De acordo com a professora associada do Departamento de Enfermagem da UnB Leides Barroso de Azevedo Moura, a comunidade acadêmica classifica o preconceito pela idade como idadismo e ageismo.

“O idadismo tem relação com esse medo e receio de um envelhecer que é visto socialmente como algo que significa perda, redução dos limites de capacidade, autonomia, tomada de decisão, independência”, explicou.

Para a pesquisadora, o preconceito parte de um falso mito, porque o envelhecer é heterogêneo. Existem pessoas de idade avançada com a capacidade física, desempenho e potencial de patamar semelhante às demais gerações.

No entendimento dela, as instituições precisam combater a intolerância identificando as janelas de oportunidade para a sociedade acolher pessoas a partir da sua potência, a despeito da idade.

UnB

A UnB tem destinado uma atenção maior ao tema do envelhecimento. Em 2023, aprovou a Política do Envelhecer Saudável, Participativo e Cidadão. Também conta com o programa Universidade do Envelhecer.

O combate ao etarismo, idadismo e ageismo entrou na pauta da Política de Prevenção e Combate ao Assédio Moral, Sexual, Discriminações e Outras Violências da universidade.

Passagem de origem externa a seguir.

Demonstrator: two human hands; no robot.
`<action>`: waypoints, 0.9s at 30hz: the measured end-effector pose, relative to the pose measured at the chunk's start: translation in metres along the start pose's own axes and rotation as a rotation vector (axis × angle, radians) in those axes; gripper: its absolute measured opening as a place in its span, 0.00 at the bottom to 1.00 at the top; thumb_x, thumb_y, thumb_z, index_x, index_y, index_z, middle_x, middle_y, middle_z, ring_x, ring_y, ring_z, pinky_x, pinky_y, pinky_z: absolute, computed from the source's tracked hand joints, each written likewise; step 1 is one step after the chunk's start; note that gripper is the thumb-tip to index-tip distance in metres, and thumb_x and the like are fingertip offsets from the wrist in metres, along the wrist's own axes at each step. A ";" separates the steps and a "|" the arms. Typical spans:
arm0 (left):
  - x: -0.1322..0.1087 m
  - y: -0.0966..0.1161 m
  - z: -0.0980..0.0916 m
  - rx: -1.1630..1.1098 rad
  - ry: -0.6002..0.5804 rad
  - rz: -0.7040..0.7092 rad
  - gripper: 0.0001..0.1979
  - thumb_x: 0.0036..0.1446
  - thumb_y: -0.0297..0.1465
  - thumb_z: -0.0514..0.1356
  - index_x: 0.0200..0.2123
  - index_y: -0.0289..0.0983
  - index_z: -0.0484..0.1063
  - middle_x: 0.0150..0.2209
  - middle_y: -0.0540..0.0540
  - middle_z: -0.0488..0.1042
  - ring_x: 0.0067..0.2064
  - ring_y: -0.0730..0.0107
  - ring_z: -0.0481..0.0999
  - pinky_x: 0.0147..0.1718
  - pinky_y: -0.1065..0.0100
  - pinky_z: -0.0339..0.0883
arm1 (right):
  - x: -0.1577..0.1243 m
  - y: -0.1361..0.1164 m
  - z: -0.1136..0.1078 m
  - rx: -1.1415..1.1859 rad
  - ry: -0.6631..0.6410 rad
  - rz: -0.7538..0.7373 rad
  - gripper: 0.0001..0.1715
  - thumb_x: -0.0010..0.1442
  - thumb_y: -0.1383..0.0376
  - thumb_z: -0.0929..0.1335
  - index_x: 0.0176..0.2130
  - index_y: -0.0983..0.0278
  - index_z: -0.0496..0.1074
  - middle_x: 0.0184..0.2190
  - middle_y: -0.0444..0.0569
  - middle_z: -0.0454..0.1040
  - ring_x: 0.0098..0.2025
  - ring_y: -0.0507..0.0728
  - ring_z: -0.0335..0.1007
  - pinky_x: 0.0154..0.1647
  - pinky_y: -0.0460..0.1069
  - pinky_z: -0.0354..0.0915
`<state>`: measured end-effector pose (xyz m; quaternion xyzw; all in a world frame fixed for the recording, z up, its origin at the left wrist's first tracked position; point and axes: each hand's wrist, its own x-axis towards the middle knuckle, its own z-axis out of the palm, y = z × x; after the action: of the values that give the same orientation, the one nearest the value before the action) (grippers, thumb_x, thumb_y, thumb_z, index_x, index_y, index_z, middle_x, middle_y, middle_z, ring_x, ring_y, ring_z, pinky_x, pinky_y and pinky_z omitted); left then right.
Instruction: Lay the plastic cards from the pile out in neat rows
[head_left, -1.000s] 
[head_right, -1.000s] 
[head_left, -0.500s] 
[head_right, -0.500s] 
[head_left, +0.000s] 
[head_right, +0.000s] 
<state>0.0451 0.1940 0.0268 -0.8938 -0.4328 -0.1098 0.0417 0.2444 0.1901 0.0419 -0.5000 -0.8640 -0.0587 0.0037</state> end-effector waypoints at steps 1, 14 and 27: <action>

Segundo a secretária de Direitos Humanos e professora da UnB Deborah Silva Santos, a universidade está preocupada em evitar discriminações e quer garantir a plena atenção aos grupos historicamente marginalizados.

A partir de relatórios e demandas das unidades acadêmicas, decanatos de graduação e pós-graduação, a UnB planeja desenvolver políticas para aprimorar o acolhimento dos alunos mais velhos, incluindo a conscientização dos jovens.

“A proposta agora é ouvir a comunidade e ver quais questões querem colocar. A gente sempre na universidade faz essa construção ouvindo os coletivos para além do que a administração está pensando”, explicou Deborah.